To really understand this article, you have to understand how things work around our house. It's pretty simple - I am forbidden, under penalty of grievous bodily harm, from touching my partner's computer unless I am specifically asked to do so.

To really understand this article, you have to understand how things work around our house. It's pretty simple - I am forbidden, under penalty of grievous bodily harm, from touching my partner's computer unless I am specifically asked to do so. It is a rather old HP desktop, which we got second-hand through a friend (thanks again Ueli, it's still working great), and it does exactly what she wants. It is running Windows XP, which bothers me a bit, but did I mention that it does exactly what she wants, she knows exactly how to use it, and if I attempt to change or "improve" anything on it I am likely to lose some vital bodily parts? In all honesty, seeing what people have gone through with "updates" to Windows Vista, Windows 7, MS Office 2007 and MS Office 2010, it would be difficult to argue that her attitude is wrong, or that it has not paid off by saving her a massive amount of lost time over the past four or five years, and what, exactly has she missed out on?

Anyway, she recently asked me to take a look at it, because it was complaining about low disk space. I checked, and sure enough it had something silly like 400 MB of free space. I looked a little deeper, and saw that it had a 40 GB IDE disk drive! Yikes! Yes, you read that right. As I said, it is old, and I haven't touched it for years. So, it was obviously time for an upgrade. I talked to her about the possibilities - a new computer, or a recycled computer again, or I could build a mini-desktop for her... but all of those involved a lot of work, and a lot of disruption, and a lot of trial-and-error getting all the necessary software and applications set up on the new system. It would make a lot more sense to just swap to a larger disk drive.

That was when I saw the announcement on DistroWatch of a new release of Clonezilla. I haven't looked at Clonezilla in quite a few years, but if I could use it to just copy everything to a larger disk drive, that could be great. I dug around in the closet, and found an unused 320GB IDE disk drive, and an external 3.5" USB/IDE disk enclosure. I downloaded the Clonezilla ISO, and burned it to a mini-CD - it's only 125MB. I took all that down to her computer, connected the USB drive and booted the LiveCD. Everything is very obvious. It asks quite a few questions, to make absolutely sure that you are doing what you want/need/intended. I used "clone from drive to drive", and it did exactly that. It took about 30 minutes to copy everything, including bootloader, partition table and 37 GB of data. When it was done I swapped the disk drives - HP have done a very good job of making removing and replacing drives easy - hit the power button, and it came right up! Hooray! Wow! That could hardly have been easier.

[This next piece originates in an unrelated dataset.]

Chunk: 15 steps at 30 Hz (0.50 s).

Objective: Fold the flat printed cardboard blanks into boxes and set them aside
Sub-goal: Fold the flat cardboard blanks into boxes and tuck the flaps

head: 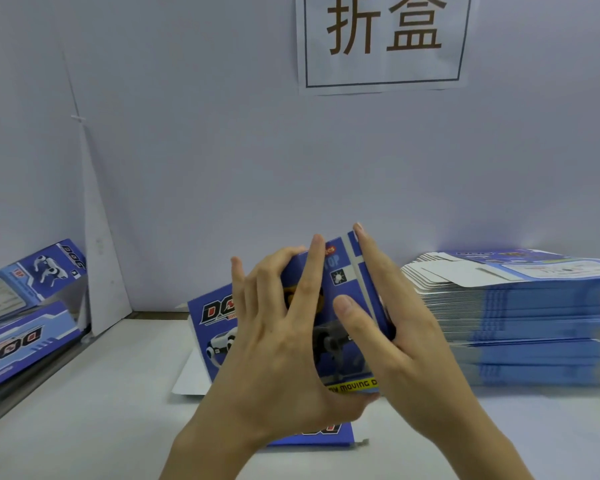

Of course, because Clonezilla literally copied everything from the old drive to the new, the Windows partition on the new drive was still only 40GB, and was still almost full. I could probably have told it to expand the partition at the same time, but I was using it in "beginner" mode, and I didn't want to risk having something go wrong. So now all I did was boot a Linux Mint LiveCD and use GParted to increase the partition size to 120GB. That took all of two minutes. Just think about that, less than an hour of work, compared to spending several hundred francs on a replacement system, and then most of the weekend reinstalling Windows XP, installing and configuring applications, trying it to see what we had missed or forgotten, worrying about not having copied over all of her data. This was a major win.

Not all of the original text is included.